È passato un anno da quando le diverse reti per la pace e la nonviolenza dell’Emilia Romagna promossero la prima mobilitazione regionale il 1° gennaio scorso, in occasione della 58^ Giornata mondiale della pace, celebrata dalla Chiesa cattolica fin dal 1968 nel primo giorno dell’anno.
Da quella presenza pacifista e nonviolenta nelle piazze di tutta la regione è nata il 5 ottobre scorso la “Rete regionale per la pace e la nonviolenza” che raccoglie circa 15 associazioni fra cui la “Casa della Pace” di Parma. Un anno dopo continua però l’inutile strage in Ucraina, il genocidio a Gaza e la pulizia etnica in Cisgiordania, aumentano le spese militari globali e i conflitti armati in ogni parte del mondo mentre i politici, i militari, in Italia e all’estero, sembrano incarnare “l’irrazionalità di un rapporto tra popoli basato non sul diritto, sulla giustizia e sulla fiducia, ma sulla paura e sul dominio della forza” (papa Leone XIV, messaggio per la Giornata mondiale della pace dello scorso 2026).

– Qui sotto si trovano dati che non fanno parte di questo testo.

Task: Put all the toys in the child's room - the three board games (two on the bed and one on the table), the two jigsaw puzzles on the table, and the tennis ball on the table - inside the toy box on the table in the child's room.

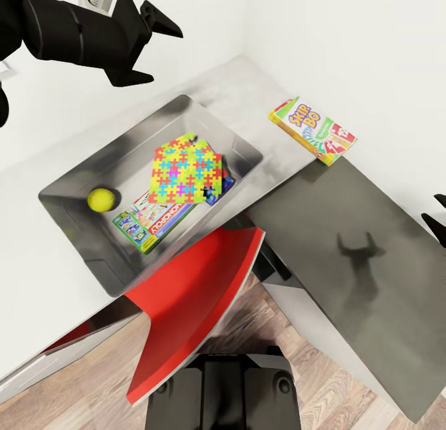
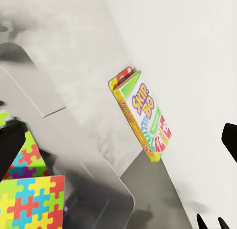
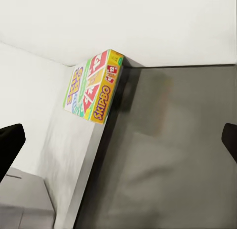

La Rete regionale pace e nonviolenza si
è mobilitata ancora i primi giorni di gennaio, nelle piazze di Bologna, Faenza, Ferrara, Imola, Modena, Parma, Piacenza, Reggio Emilia e Rimini. Disarmati e disarmanti, in nome del ripudio costituzionale della guerra e a difesa del diritto internazionale e del sistema dei diritti umani che ha portato la convivenza tra i popoli e le democrazie fuori dalla tragedia di due conflitti mondiali.
Un lungo serpentone è perciò transitato il primo giorno dell’anno lungo le vie del centro storico di Parma per gridare a tutti l’urgenza della Pace.
A Parma, la manifestazione è stata organizzata dalla “Casa della pace”, dalla Comunità di Sant’Egidio, dalla Consulta diocesana per la giustizia, la pace la salvaguardia del creato, il Comune di Parma. Era presente anche un piccolo gruppo di noi Laici e tutta la Famiglia carismatica.
La Marcia è stata aperta dalla messa in Duomo celebrata dal vescovo di Parma Enrico Solmi. Al termine, i partecipanti si sono diretti verso piazza Garibaldi, cuore della città. Si è creata quindi una lunga carovana di persone caratterizzata da cartelli con i nomi dei paesi che nel mondo sono vittime di conflitti e da una lunghissima bandiera della pace sorretta da decine di persone. In piazza, sotto l’albero di Natale illuminato e il Palazzo comunale, si sono tenuti i saluti dell’assessore Daria Jacopozzi e del presidente della Casa della Pace Emilio Rossi.
Il percorso è poi proseguito verso la Chiesa di San Francesco del Prato, i cui restauri abbiamo potuto vedere da vicino in una visita nella Convivenza invernale del 2023.
Nell’austera chiesa francescana, resa scabra ed essenziale per essere stata per anni il carcere della città, si è conclusa la manifestazione con la preghiera del Guardiano dei Frati conventuali ma soprattutto con la sconvolgente testimonianza di Munira, una giovane donna sudanese arrivata in Italia attraverso i corridoi umanitari della Caritas. Munira, originaria del Darfur, ha raccontato le terrificanti atrocità commessa nella sua città, El-Fasher, quando è caduta nelle mani delle “Forze di supporto rapido”: bambini, donne ed anziani bruciati, stupri di massa, uccisioni sommarie, spesso a base etnica.
La partecipazione alla Marcia è stata sicuramente maggiore rispetto agli scorsi anni segno che, nonostante la montante cultura bellicista di questo periodo, cresce, di contro, una sensibilità per la pace figlia della consapevolezza dell’ineluttabilità della convivenza pacifica fra tutti i popoli.